It does about as much good as giving someone a meal while the banksters foreclose stealing their house from underneath them. Or giving 20 bucks to someone with cancer and no access to health care. It's nice and it feels good temporarily may lighten the load of a subset of individuals but it is NOT a solution. Not to widespread criminal fraud, not to greedy for profit insurance corp and not to poverty.

“Charity sees the need, not the cause”


The Root Cause of Contemporary Homelessness

While decades of homeless policy responses have focused upon individual – rather than
systemic – factors to explain and address homelessness, the fact that millions of families, single adults, and youth with different biographical backgrounds came to simultaneously experience homelessness in 1983 – and that millions continue to suffer on our streets today – requires a reexamination of historical and social structural forces.

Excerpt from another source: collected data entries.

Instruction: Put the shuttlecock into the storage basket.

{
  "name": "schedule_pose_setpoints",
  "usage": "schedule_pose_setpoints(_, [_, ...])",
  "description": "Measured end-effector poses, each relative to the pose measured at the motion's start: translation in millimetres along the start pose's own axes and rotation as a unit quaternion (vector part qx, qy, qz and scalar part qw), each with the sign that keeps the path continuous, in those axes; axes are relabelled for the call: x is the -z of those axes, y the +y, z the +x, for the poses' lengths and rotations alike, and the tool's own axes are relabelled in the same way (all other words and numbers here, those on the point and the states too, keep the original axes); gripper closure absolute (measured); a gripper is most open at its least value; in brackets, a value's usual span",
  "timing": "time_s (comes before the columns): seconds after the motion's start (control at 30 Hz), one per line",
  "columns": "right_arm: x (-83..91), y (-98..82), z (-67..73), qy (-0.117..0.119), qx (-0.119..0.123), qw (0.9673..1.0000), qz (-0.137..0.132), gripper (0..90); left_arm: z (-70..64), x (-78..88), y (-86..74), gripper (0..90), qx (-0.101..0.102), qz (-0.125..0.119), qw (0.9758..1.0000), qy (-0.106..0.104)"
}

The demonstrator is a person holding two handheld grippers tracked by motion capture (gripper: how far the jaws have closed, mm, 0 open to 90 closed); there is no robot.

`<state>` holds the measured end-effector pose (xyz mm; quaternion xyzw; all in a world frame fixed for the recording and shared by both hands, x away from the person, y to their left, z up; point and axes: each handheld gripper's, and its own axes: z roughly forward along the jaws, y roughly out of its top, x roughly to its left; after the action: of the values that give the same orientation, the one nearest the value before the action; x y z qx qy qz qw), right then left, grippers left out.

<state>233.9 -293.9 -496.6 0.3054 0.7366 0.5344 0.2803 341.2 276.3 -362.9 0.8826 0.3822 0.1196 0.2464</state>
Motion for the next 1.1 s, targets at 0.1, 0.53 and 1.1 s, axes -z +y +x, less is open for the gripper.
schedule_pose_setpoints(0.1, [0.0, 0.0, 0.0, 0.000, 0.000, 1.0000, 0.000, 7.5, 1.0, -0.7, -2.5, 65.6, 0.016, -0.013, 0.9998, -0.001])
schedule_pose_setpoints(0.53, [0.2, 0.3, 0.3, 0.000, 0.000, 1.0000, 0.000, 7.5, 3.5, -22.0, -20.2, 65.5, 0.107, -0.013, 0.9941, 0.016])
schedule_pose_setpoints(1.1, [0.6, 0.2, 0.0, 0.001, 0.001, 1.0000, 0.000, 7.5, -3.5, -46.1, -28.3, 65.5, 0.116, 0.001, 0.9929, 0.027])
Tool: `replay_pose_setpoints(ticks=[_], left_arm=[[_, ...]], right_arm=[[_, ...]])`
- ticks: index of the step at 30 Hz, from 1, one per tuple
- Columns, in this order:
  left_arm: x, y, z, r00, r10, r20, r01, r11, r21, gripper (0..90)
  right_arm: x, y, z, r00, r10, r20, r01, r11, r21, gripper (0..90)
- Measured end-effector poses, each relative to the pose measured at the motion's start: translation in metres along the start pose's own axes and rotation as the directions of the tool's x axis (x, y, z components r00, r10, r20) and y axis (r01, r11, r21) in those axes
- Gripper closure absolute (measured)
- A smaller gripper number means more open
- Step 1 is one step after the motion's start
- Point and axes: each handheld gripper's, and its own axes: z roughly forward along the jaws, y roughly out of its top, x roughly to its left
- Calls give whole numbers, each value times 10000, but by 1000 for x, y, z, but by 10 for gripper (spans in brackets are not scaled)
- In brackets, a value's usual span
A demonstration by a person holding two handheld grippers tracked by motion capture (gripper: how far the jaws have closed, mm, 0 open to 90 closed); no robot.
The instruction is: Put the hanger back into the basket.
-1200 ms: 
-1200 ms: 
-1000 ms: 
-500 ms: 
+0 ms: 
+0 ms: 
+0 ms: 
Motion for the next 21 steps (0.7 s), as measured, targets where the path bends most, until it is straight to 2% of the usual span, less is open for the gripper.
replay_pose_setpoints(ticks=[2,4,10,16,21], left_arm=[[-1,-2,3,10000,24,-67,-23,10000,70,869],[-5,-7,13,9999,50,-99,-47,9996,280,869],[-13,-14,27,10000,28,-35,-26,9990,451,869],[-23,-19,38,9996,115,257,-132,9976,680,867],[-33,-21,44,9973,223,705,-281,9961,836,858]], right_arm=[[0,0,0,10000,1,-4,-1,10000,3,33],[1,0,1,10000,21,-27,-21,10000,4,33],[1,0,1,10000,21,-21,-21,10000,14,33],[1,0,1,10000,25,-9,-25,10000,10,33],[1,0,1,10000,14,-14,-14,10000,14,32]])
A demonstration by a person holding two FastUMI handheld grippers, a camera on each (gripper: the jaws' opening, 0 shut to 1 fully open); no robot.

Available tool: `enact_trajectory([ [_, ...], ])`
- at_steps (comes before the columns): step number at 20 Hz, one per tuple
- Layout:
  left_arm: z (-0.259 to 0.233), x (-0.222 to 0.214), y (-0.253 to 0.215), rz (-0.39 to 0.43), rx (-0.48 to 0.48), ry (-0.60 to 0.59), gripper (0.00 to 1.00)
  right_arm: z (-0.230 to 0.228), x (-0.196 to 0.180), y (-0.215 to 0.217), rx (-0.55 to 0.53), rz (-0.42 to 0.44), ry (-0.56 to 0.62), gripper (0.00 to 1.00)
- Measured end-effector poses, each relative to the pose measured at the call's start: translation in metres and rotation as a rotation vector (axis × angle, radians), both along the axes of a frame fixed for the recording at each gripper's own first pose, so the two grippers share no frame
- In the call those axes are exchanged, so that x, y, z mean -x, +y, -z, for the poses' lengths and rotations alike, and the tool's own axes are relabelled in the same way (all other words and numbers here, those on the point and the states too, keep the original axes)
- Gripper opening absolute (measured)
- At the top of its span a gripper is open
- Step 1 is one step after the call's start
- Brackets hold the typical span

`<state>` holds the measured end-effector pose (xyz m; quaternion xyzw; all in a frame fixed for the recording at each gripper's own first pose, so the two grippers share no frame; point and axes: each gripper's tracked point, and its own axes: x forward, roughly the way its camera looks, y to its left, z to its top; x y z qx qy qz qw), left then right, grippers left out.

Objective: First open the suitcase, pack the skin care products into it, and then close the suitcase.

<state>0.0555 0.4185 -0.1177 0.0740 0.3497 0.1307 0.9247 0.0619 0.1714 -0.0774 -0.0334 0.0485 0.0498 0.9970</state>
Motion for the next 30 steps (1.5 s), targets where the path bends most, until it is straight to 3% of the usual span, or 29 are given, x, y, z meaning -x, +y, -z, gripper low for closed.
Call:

From 1976-1982, HUD built over 755,000 new public housing units, but since 1983, HUD built only 256,000 new public housing units.

From 1976-1985, a yearly average of almost 31,000 new Section 515 rural affordable housing units were built, but from 1986-1995, average yearly production was less than half that of the previous decade.

From 1996-2005, Section 515 built an average of only 1700 new units per year.

In recent years, over 200,000 private-sector rental units have been lost annually, and 1.2 million unsubsidized affordable housing units disappeared from 1993-2003.

HUD budget authority in 1978 was 65% more than its 2006 budget of $29 billion.

The de-funding of federal affordable housing programs, coupled with the loss of public housing units as well as private-sector affordable housing, should be central to any discussion of the causes of homelessness, yet they have been all but ignored in the debates about and policy responses to the current ongoing crisis. No matter what other factors may come into play in any individual’s experience of homelessness – without housing, that person will remain homeless.

http://www.wraphome.org/downloads/without_housing.pdf

We don't have a poverty problem in this country we have a wealth hoarding problem. Poverty is a nasty symptom of that problem. We need to solve our wealth hoarding problem.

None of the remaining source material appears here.